Given material:

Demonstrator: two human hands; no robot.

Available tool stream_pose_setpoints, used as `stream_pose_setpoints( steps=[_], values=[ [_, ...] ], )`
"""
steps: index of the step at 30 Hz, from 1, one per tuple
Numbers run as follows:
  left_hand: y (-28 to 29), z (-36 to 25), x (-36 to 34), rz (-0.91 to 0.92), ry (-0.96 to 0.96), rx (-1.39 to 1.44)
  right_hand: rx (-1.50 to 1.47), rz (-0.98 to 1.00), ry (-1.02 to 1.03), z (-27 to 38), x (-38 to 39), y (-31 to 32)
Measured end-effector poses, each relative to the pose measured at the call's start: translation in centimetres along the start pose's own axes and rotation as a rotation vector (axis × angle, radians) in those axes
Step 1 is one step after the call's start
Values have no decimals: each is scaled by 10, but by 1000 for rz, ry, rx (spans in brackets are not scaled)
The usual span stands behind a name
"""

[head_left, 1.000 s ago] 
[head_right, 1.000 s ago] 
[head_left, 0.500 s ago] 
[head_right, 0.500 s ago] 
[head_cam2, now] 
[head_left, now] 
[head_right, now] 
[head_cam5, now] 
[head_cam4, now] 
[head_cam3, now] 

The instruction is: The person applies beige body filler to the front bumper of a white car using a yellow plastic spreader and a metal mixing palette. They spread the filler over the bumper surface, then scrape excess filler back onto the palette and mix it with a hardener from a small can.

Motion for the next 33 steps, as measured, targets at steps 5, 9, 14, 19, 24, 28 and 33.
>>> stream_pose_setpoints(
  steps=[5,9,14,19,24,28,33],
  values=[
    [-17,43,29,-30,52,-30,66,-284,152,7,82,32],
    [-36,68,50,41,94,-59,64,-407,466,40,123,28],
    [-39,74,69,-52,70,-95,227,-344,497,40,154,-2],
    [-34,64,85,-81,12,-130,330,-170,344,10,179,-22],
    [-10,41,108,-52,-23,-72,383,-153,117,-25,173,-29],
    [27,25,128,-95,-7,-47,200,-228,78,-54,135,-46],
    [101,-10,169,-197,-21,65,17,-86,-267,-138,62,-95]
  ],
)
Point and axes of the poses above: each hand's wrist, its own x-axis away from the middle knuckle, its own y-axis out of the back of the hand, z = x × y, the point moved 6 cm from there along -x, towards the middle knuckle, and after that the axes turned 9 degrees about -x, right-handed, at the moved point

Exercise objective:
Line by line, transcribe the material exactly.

Finished task:
Demonstrator: two human hands; no robot.

Available tool stream_pose_setpoints, used as `stream_pose_setpoints( steps=[_], values=[ [_, ...] ], )`
"""
steps: index of the step at 30 Hz, from 1, one per tuple
Numbers run as follows:
  left_hand: y (-28 to 29), z (-36 to 25), x (-36 to 34), rz (-0.91 to 0.92), ry (-0.96 to 0.96), rx (-1.39 to 1.44)
  right_hand: rx (-1.50 to 1.47), rz (-0.98 to 1.00), ry (-1.02 to 1.03), z (-27 to 38), x (-38 to 39), y (-31 to 32)
Measured end-effector poses, each relative to the pose measured at the call's start: translation in centimetres along the start pose's own axes and rotation as a rotation vector (axis × angle, radians) in those axes
Step 1 is one step after the call's start
Values have no decimals: each is scaled by 10, but by 1000 for rz, ry, rx (spans in brackets are not scaled)
The usual span stands behind a name
"""

[head_left, 1.000 s ago] 
[head_right, 1.000 s ago] 
[head_left, 0.500 s ago] 
[head_right, 0.500 s ago] 
[head_cam2, now] 
[head_left, now] 
[head_right, now] 
[head_cam5, now] 
[head_cam4, now] 
[head_cam3, now] 

The instruction is: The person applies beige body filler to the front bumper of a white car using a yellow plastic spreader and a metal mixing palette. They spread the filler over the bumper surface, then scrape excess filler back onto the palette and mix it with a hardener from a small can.

Motion for the next 33 steps, as measured, targets at steps 5, 9, 14, 19, 24, 28 and 33.
>>> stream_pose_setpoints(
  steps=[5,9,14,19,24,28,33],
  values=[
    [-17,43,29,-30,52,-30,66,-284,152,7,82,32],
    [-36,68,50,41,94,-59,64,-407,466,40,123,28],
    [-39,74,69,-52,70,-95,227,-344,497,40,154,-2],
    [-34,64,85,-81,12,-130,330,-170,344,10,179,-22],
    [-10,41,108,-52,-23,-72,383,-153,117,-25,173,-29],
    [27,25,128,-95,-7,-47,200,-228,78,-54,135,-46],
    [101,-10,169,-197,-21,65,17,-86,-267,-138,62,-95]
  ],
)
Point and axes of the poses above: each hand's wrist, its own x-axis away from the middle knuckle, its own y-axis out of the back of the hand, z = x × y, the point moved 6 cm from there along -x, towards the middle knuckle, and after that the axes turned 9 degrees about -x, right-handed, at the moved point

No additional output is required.